▶ **Action item**: Please work out how many lines in the material contain "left" and give only that figure.

▶ **Data extract**:
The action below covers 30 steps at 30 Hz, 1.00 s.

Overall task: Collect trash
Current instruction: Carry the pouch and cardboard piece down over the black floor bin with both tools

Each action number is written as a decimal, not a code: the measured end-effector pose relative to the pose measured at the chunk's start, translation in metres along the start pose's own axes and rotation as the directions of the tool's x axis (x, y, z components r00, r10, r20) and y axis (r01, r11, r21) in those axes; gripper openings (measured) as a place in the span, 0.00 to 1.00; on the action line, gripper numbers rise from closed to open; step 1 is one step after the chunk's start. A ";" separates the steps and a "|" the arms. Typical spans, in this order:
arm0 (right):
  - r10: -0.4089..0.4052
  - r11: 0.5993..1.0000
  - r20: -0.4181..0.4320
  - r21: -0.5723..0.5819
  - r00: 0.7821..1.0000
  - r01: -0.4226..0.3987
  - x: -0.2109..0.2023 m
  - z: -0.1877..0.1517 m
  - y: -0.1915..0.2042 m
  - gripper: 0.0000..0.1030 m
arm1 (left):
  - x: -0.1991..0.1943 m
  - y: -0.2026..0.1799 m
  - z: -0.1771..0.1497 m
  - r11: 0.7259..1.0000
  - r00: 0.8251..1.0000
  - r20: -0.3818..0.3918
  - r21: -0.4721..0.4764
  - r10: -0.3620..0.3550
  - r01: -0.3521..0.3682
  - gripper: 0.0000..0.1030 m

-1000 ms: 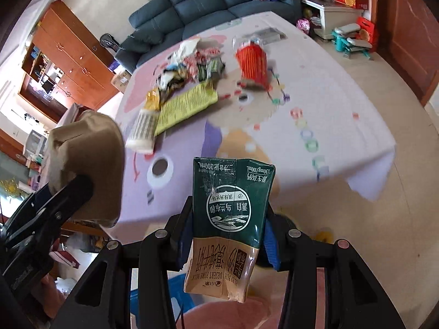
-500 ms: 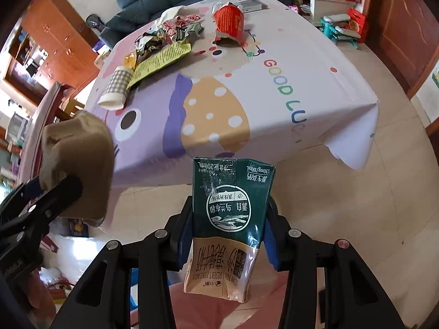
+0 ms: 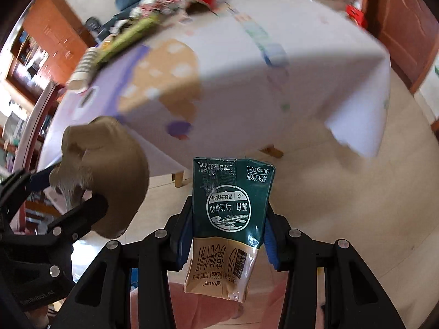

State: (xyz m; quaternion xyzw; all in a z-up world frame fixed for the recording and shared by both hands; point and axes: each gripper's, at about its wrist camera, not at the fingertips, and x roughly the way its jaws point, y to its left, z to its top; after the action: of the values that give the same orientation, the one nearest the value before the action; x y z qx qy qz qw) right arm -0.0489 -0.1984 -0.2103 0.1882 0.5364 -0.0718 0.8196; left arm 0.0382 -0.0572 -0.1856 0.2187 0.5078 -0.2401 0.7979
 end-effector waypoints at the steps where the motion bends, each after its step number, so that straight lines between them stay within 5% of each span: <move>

▶ **Final answer**: 2